── DATA FOR PROCESSING ──
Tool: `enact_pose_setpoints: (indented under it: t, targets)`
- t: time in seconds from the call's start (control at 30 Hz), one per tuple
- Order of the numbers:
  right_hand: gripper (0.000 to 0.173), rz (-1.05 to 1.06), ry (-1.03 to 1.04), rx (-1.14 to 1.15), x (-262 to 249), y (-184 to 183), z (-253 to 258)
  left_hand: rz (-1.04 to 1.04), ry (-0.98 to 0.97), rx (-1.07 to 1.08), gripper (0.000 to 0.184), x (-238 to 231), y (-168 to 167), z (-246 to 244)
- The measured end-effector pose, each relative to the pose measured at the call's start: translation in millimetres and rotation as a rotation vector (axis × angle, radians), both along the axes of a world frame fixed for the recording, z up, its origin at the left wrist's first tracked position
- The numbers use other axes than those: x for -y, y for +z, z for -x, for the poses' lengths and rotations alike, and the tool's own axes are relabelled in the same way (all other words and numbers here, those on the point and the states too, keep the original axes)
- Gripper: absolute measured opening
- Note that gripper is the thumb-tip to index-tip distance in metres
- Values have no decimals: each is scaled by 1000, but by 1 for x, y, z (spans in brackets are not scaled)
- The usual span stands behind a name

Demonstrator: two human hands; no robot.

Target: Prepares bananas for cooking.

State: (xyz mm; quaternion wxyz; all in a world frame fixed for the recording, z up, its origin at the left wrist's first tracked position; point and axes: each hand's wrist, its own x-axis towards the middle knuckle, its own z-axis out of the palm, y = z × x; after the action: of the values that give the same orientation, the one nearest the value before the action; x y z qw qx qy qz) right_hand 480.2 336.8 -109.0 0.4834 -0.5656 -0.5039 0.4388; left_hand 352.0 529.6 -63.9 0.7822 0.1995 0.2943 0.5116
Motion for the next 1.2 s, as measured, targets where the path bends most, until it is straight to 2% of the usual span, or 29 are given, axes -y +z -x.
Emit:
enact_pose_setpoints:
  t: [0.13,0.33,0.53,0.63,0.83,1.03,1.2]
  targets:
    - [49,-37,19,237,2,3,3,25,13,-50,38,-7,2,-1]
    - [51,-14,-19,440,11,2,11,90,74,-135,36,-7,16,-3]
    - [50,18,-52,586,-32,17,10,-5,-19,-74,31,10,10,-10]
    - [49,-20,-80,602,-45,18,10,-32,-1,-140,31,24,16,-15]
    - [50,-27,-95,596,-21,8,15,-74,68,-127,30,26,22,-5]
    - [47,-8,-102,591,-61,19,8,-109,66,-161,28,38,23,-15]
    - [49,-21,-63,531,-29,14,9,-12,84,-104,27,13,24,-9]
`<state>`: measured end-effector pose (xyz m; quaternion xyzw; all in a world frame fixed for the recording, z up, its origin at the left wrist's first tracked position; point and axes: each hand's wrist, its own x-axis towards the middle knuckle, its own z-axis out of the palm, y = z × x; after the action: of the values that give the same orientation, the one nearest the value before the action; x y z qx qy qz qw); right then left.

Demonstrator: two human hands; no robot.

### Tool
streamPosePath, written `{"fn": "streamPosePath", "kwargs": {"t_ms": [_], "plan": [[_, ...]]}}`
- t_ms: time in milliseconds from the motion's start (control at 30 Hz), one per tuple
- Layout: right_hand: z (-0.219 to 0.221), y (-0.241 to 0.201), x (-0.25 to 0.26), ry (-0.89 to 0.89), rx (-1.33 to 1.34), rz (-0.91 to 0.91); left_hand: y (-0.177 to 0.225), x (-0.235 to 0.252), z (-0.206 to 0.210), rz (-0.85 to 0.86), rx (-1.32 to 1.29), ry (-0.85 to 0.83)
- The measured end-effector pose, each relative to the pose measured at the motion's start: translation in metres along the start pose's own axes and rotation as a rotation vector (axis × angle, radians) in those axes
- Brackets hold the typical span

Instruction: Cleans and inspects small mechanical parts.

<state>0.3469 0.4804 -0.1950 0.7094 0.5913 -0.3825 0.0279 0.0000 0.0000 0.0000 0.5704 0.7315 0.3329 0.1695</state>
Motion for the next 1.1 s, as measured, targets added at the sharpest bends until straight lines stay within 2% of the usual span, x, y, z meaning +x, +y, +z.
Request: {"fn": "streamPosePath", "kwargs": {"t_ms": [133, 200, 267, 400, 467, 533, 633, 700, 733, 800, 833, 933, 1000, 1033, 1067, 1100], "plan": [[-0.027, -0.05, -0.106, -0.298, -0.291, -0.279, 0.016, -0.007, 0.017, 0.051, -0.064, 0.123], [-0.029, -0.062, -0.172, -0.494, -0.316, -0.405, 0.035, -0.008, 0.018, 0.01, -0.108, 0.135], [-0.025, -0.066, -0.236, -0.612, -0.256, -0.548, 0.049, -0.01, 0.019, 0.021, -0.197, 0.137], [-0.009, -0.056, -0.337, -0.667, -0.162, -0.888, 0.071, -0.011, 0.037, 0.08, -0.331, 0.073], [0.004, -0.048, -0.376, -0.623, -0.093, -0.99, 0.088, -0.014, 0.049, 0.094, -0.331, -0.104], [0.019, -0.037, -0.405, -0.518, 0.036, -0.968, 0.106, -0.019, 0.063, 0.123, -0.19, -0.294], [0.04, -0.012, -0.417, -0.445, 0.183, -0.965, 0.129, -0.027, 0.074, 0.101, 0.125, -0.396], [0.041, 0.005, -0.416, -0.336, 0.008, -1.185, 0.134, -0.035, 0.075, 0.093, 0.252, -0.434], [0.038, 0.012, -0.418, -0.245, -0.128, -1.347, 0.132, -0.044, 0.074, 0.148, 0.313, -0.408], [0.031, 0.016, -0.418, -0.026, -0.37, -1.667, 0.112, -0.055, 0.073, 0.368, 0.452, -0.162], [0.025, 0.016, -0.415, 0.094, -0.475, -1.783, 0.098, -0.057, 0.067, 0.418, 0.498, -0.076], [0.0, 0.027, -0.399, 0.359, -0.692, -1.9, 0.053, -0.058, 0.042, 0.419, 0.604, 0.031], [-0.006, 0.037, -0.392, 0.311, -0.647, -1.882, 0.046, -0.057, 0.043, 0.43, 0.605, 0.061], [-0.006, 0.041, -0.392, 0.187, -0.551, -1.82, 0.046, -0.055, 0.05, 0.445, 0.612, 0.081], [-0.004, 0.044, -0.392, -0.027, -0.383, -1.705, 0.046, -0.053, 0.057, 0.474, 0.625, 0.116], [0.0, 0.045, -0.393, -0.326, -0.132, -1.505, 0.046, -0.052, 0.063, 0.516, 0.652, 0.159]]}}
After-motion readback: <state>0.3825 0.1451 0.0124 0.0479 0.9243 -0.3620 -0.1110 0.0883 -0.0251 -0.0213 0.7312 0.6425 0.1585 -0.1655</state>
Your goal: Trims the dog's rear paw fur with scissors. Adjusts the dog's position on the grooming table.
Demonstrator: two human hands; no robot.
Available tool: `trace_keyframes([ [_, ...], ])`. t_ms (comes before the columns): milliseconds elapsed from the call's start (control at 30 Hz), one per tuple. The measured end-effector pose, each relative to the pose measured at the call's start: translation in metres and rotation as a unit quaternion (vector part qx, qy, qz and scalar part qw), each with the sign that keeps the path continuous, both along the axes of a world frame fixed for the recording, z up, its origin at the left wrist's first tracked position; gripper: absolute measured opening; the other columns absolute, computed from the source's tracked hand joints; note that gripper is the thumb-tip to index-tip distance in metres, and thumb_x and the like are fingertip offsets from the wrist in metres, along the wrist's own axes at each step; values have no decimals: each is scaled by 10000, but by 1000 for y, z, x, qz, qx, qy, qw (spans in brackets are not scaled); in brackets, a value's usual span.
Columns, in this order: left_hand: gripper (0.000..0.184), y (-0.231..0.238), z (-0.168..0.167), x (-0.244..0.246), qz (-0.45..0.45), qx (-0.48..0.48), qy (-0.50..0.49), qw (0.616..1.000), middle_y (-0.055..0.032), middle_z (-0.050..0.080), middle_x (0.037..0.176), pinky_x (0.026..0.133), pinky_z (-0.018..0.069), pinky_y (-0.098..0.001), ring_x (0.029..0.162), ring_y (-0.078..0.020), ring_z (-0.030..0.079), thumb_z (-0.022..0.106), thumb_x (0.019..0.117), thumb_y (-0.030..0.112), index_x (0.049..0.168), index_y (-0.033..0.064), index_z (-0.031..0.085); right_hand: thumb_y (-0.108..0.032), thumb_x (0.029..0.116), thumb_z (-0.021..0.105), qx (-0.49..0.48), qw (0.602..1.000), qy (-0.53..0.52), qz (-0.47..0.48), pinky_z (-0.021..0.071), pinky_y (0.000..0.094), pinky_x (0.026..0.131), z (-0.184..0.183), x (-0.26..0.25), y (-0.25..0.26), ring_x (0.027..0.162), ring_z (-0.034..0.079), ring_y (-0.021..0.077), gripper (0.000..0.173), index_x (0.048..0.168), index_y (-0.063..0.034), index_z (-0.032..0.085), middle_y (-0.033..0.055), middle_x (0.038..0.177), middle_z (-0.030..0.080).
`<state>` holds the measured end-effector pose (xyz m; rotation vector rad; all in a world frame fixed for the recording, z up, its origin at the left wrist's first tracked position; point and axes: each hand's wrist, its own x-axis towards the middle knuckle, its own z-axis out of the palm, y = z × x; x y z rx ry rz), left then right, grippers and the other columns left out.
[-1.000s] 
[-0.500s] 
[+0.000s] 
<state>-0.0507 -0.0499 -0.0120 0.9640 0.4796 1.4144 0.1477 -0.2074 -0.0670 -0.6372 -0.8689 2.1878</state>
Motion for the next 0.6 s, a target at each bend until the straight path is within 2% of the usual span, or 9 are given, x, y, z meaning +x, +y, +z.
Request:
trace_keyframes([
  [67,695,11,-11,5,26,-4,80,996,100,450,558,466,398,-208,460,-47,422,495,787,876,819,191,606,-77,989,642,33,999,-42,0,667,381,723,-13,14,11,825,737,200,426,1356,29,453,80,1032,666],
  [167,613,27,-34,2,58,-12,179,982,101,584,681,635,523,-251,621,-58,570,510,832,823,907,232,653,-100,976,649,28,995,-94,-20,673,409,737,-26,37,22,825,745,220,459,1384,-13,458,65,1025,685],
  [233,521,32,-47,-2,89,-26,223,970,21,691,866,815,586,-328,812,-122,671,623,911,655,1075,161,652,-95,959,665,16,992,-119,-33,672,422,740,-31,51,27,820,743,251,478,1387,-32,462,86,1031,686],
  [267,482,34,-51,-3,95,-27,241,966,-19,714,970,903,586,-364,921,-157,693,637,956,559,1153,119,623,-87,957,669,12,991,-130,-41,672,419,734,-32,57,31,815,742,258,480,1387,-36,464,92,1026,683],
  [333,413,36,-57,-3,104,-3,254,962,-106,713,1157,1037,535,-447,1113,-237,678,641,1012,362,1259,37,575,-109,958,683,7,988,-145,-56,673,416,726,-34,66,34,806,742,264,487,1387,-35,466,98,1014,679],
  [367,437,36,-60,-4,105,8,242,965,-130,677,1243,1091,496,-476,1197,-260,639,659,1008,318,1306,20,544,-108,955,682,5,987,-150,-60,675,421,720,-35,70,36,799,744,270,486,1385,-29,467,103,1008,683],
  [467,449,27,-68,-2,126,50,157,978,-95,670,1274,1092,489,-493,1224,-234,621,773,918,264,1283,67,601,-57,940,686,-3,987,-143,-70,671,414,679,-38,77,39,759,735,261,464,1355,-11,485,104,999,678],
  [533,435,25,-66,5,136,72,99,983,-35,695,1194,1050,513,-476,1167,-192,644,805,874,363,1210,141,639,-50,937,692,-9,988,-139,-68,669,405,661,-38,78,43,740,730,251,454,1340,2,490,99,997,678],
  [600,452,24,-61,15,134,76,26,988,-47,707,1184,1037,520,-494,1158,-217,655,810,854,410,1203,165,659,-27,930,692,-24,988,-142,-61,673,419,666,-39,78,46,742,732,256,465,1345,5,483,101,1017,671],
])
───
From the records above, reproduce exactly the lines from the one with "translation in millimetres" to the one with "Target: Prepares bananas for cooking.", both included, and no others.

- The measured end-effector pose, each relative to the pose measured at the call's start: translation in millimetres and rotation as a rotation vector (axis × angle, radians), both along the axes of a world frame fixed for the recording, z up, its origin at the left wrist's first tracked position
- The numbers use other axes than those: x for -y, y for +z, z for -x, for the poses' lengths and rotations alike, and the tool's own axes are relabelled in the same way (all other words and numbers here, those on the point and the states too, keep the original axes)
- Gripper: absolute measured opening
- Note that gripper is the thumb-tip to index-tip distance in metres
- Values have no decimals: each is scaled by 1000, but by 1 for x, y, z (spans in brackets are not scaled)
- The usual span stands behind a name

Demonstrator: two human hands; no robot.

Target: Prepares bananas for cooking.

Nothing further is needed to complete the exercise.